> [Exercise requirements]
Restrict the output to the lines below starting at the one that contains "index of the" and ending at the one that contains "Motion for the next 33", and restate them word for word, both ends included.

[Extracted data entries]
------------
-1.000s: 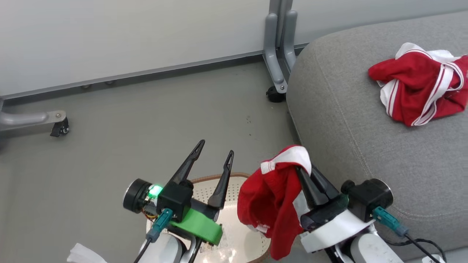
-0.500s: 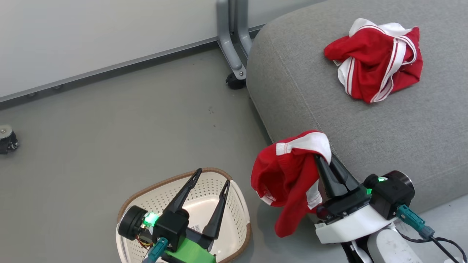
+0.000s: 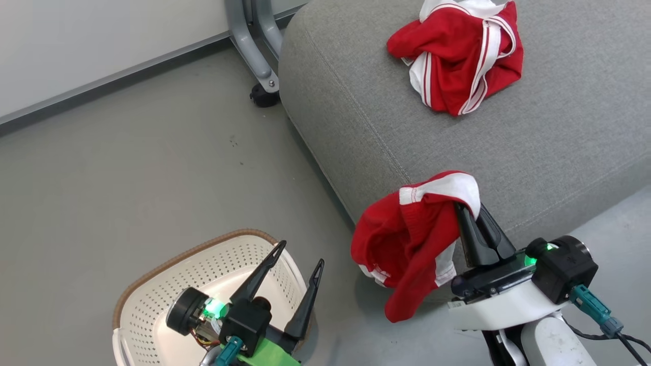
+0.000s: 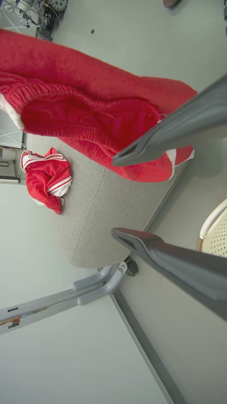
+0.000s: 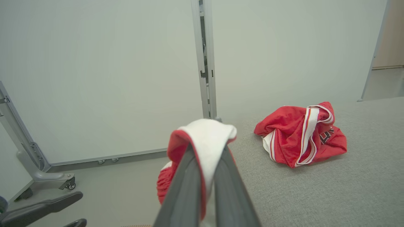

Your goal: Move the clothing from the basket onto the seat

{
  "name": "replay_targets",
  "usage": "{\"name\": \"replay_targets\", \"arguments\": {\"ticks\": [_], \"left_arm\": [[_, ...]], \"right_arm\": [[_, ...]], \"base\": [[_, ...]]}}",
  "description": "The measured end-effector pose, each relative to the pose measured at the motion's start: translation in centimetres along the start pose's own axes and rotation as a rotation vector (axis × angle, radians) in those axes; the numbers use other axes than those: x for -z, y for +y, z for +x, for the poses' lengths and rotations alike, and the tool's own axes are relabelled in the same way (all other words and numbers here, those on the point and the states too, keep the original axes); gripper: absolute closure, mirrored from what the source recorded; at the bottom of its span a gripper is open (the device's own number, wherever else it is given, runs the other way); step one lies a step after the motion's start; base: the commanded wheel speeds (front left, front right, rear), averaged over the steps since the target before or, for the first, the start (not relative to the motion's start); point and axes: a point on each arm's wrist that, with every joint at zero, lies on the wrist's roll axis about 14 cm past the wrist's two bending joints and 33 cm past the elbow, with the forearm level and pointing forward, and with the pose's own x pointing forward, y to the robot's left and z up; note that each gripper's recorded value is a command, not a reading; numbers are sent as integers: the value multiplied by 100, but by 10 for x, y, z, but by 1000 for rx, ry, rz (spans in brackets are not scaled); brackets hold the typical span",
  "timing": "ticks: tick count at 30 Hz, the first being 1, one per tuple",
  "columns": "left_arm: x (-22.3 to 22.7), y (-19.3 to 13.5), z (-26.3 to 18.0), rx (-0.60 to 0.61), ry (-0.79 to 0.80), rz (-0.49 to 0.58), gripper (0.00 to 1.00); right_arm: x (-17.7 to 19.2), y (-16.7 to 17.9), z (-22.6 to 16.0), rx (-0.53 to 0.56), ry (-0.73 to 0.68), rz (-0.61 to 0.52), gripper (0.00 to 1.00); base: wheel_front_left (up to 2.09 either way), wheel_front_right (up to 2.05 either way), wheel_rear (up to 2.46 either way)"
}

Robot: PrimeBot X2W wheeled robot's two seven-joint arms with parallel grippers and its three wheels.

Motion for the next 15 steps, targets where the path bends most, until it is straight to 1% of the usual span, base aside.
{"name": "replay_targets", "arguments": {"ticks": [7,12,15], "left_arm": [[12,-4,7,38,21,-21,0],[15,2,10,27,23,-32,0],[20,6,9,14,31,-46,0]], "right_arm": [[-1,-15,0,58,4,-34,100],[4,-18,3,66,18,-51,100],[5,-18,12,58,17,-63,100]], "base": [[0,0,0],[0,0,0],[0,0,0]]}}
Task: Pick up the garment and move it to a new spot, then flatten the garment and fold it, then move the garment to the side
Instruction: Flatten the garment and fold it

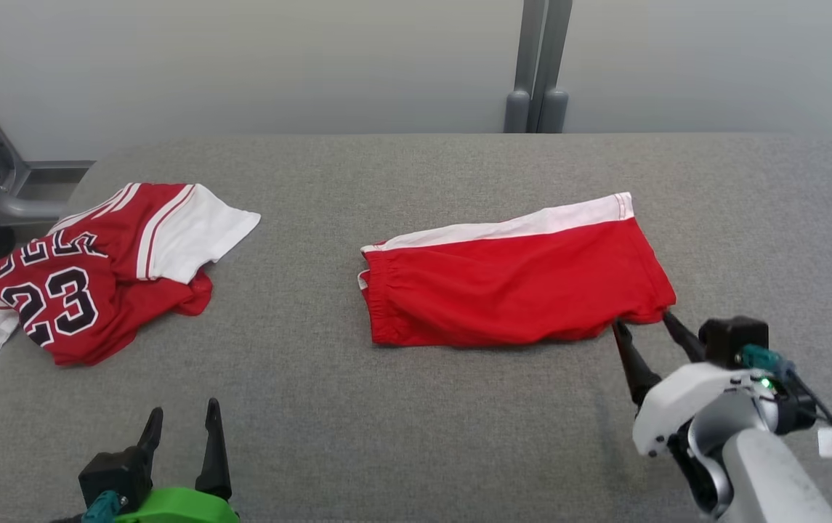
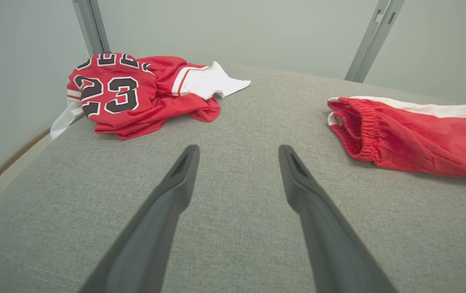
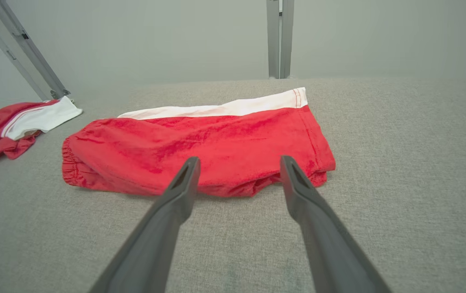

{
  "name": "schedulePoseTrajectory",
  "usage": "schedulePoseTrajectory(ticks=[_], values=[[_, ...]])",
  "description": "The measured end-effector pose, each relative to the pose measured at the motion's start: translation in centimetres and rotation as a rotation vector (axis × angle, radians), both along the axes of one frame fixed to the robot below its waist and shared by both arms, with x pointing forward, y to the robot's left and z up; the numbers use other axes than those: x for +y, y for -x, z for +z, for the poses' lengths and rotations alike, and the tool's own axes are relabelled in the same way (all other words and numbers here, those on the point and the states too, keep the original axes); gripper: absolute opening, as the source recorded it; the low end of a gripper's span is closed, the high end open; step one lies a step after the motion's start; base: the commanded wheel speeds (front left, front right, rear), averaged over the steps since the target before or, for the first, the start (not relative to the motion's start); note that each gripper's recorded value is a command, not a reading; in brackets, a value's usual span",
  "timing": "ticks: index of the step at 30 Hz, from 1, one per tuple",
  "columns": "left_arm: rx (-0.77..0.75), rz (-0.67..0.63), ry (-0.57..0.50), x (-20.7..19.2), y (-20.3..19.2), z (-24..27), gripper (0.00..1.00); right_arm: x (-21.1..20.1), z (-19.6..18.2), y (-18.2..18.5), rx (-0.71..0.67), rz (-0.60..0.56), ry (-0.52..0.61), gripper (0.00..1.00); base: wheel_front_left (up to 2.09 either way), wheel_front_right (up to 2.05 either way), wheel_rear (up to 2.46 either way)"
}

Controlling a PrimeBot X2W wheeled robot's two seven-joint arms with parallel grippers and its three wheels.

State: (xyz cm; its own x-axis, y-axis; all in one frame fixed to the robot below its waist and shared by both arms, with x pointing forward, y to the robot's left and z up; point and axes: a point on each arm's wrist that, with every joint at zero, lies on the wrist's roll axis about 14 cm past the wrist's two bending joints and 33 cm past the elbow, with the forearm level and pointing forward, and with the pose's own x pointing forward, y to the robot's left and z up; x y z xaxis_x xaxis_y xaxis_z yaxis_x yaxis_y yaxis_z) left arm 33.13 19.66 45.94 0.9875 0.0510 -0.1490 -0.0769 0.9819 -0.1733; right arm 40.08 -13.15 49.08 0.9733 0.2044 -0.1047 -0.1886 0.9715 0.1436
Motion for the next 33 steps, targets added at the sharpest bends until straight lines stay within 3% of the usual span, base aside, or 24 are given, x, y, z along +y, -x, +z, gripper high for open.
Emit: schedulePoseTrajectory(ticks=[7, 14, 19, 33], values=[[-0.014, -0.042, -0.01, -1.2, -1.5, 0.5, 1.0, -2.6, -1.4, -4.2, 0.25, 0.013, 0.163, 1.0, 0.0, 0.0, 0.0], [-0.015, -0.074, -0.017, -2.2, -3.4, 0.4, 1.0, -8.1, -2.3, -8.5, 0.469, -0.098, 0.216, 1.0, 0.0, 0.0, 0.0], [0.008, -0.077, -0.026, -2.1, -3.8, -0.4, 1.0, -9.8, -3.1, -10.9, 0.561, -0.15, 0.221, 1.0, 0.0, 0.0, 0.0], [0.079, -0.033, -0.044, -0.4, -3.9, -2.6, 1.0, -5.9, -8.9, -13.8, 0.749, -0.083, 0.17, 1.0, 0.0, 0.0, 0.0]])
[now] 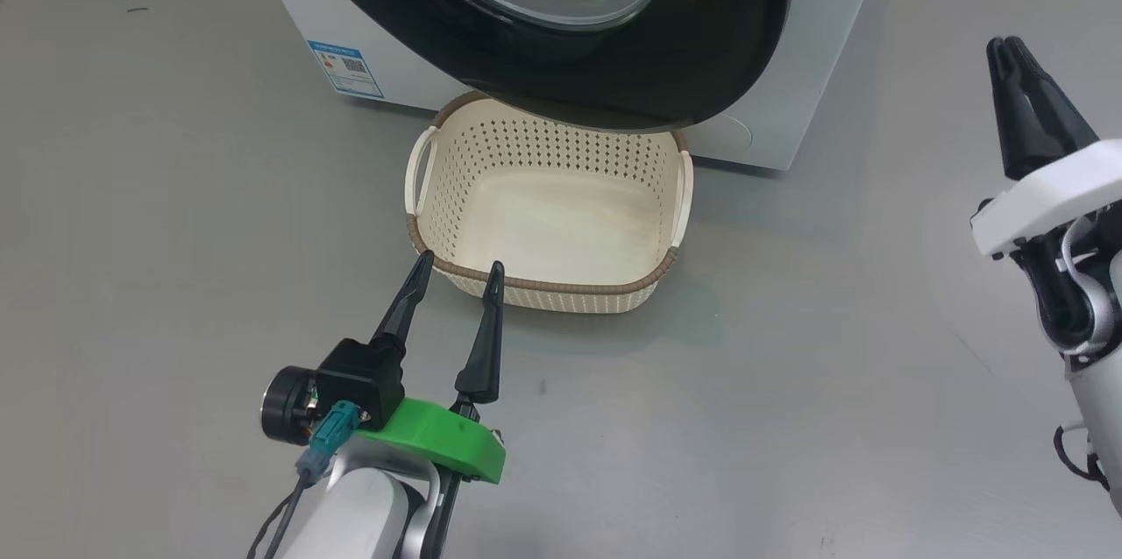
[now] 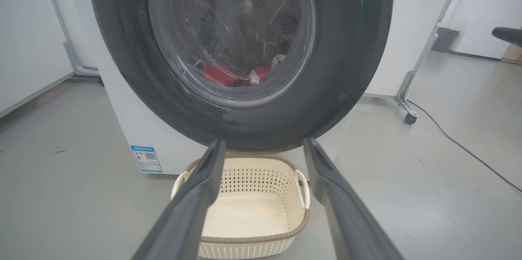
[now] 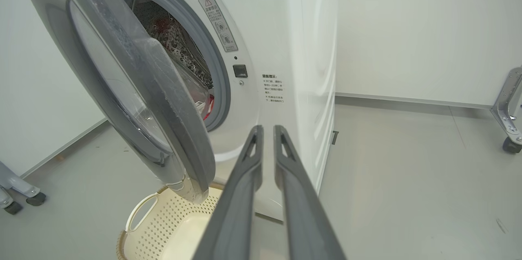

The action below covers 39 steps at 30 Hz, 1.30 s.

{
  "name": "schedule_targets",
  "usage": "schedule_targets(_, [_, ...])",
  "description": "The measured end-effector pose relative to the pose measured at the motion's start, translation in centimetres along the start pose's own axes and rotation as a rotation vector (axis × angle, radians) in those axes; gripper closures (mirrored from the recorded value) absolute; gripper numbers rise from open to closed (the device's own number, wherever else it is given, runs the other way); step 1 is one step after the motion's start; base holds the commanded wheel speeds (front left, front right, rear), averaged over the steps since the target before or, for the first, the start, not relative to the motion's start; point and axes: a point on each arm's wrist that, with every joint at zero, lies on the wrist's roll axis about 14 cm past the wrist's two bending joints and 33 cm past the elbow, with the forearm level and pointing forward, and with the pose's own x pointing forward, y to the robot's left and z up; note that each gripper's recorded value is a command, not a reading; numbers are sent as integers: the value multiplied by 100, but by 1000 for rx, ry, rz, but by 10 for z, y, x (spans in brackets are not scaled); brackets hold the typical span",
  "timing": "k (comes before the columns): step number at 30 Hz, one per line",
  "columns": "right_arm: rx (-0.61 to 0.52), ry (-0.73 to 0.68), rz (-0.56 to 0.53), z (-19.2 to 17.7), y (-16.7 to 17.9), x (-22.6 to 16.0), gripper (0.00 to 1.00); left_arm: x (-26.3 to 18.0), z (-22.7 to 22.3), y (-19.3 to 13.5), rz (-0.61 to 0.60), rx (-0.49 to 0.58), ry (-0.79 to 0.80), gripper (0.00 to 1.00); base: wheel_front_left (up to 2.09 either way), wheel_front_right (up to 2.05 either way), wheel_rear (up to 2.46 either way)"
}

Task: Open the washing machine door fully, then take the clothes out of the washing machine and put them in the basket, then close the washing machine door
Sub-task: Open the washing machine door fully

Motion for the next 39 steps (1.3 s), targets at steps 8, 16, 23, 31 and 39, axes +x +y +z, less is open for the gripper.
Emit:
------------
> [Result of the exercise]
  "timing": "ticks: index of the step at 30 Hz, from 1, one per tuple",
  "columns": "left_arm: rx (-0.77..0.75), rz (-0.67..0.63), ry (-0.57..0.50), x (-20.7..19.2), y (-20.3..19.2), z (-24..27), gripper (0.00..1.00); right_arm: x (-21.1..20.1), z (-19.6..18.2), y (-18.2..18.5), rx (-0.71..0.67), rz (-0.60..0.56), ry (-0.52..0.61), gripper (0.00..1.00); base: wheel_front_left (up to 2.09 either way), wheel_front_right (up to 2.05 either way), wheel_rear (up to 2.46 either way)"
}

Controlling a PrimeBot X2W wheeled robot's two seven-joint arms with parallel grippers and its three wheels.

State: (xyz cm; its own x-axis, y-axis; all in one frame fixed to the robot below its waist and shared by both arms, with x pointing forward, y to the robot's left and z up; point and axes: a point on each arm's wrist that, with every joint at zero, lies on the wrist's roll axis about 14 cm past the wrist's two bending joints and 33 cm past the elbow, with the forearm level and pointing forward, and with the pose's own x pointing forward, y to the robot's left and z up; x y z xaxis_x xaxis_y xaxis_z yaxis_x yaxis_y yaxis_z) left arm 33.13 19.66 45.94 0.9875 0.0510 -0.1490 -0.0769 0.9819 -0.1733; right arm 40.08 -13.15 49.08 0.9733 0.2044 -0.1047 -0.1886 0.9715 0.1436
Motion for the next 33 steps, targets added at the sharpest bends until straight lines stay within 3% of the usual span, base aside, or 24 are given, x, y, z along +y, -x, +z, gripper high for open.

The requested output is complete.